Одним махом я проглотила остатки кофе, которых при необходимости мне хватило бы еще на добрых десять минут, поднялась со своего места, подхватила сумку и неспешно направилась к выходу. Веснушчатая официантка проводила меня разочарованным взглядом. Улыбнувшись ей на прощание, я вышла и, не оглядываясь на Горшенина, повернула направо. Чтобы что-то видеть, совсем не обязательно таращиться на объект в упор. При некоторой тренировке оказывается вполне достаточно бокового зрения.
А объект, как и ожидалось, направился к машине, припаркованной на пятачке у торца дома. Сейчас, по расписанию, господин Горшенин должен был отправиться в спорткомплекс. Официально рабочий день у его директора начинался в восемь часов утра, но раньше десяти он на рабочем месте никогда не появлялся. В какой-то степени это радовало. Иначе трудно было бы объяснить мое появление в «Богатыре» в столь ранний час, не бессонница же меня мучает.

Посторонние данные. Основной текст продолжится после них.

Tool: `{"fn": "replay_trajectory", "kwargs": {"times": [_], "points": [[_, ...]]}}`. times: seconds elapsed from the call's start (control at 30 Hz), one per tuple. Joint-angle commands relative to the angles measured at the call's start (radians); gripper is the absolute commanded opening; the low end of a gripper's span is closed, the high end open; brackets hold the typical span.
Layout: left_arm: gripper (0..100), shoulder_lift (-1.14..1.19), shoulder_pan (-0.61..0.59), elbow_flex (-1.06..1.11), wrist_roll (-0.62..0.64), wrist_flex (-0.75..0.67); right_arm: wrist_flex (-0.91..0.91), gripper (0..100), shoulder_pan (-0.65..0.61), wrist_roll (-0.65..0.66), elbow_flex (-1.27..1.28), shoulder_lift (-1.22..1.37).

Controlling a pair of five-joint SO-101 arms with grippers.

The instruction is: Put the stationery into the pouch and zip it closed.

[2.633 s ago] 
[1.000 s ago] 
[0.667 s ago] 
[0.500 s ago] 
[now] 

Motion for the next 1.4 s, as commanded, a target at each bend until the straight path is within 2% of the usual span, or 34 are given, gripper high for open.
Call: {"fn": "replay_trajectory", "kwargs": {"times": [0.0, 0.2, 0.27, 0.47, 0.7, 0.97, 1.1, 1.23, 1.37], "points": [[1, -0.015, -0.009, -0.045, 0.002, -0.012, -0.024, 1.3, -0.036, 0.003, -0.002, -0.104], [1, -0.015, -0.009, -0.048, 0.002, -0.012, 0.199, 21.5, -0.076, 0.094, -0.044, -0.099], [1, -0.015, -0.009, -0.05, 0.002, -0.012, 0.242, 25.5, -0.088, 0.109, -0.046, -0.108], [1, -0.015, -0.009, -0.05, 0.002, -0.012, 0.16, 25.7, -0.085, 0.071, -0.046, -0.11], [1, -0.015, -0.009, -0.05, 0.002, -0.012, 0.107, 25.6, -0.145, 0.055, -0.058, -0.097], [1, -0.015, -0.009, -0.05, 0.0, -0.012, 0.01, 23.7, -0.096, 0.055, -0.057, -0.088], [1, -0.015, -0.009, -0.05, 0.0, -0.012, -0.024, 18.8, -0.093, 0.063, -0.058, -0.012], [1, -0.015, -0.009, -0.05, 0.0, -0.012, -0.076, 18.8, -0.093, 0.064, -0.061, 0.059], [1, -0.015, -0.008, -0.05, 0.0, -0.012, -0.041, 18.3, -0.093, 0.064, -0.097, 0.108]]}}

Я перешла дорогу, удалилась на несколько метров от перекрестка и взмахнула рукой. Юркий «жигуленок», почти уже поравнявшийся со мной, ловко вывернул из общего ряда, остановился у тротуара. Очевидно, профессиональный «извозчик», отметила я машинально, из тех, что постоянно выискивают клиента и готовы в любой момент адекватно отреагировать на знакомый взмах руки.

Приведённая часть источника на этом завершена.